- WORK TO BE COMPLETED -
From the listing below, pull out every line where the string "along" appears.

- SOURCE MATERIAL -
● ● ● ● ●

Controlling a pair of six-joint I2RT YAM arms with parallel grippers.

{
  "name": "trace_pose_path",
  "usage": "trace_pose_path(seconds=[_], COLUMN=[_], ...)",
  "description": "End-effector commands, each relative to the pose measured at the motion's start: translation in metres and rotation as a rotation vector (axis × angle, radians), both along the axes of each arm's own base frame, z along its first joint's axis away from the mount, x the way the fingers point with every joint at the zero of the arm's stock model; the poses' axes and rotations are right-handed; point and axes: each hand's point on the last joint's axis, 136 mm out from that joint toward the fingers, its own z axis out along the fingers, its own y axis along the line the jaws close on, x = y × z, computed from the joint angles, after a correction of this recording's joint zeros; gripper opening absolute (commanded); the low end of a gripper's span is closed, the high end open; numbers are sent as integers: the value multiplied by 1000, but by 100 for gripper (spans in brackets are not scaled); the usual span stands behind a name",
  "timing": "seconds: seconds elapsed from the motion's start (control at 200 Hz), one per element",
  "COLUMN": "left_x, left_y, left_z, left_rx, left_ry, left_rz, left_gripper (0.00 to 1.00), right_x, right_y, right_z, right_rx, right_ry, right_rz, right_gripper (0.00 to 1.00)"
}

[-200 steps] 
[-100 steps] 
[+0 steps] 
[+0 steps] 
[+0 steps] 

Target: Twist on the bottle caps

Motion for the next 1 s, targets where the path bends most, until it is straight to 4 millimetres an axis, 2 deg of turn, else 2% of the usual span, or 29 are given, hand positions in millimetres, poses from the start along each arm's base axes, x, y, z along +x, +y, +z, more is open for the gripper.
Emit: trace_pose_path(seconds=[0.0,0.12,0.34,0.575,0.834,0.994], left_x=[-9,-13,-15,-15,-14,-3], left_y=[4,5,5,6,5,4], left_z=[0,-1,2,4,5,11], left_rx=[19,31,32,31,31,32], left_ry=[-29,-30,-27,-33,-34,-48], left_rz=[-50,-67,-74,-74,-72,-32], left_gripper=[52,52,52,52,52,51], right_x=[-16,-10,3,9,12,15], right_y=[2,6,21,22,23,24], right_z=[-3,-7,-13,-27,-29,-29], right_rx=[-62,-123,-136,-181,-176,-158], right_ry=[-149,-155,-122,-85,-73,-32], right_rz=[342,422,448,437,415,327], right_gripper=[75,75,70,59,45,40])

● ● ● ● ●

- SOLUTION BELOW -
  "description": "End-effector commands, each relative to the pose measured at the motion's start: translation in metres and rotation as a rotation vector (axis × angle, radians), both along the axes of each arm's own base frame, z along its first joint's axis away from the mount, x the way the fingers point with every joint at the zero of the arm's stock model; the poses' axes and rotations are right-handed; point and axes: each hand's point on the last joint's axis, 136 mm out from that joint toward the fingers, its own z axis out along the fingers, its own y axis along the line the jaws close on, x = y × z, computed from the joint angles, after a correction of this recording's joint zeros; gripper opening absolute (commanded); the low end of a gripper's span is closed, the high end open; numbers are sent as integers: the value multiplied by 1000, but by 100 for gripper (spans in brackets are not scaled); the usual span stands behind a name",
Motion for the next 1 s, targets where the path bends most, until it is straight to 4 millimetres an axis, 2 deg of turn, else 2% of the usual span, or 29 are given, hand positions in millimetres, poses from the start along each arm's base axes, x, y, z along +x, +y, +z, more is open for the gripper.

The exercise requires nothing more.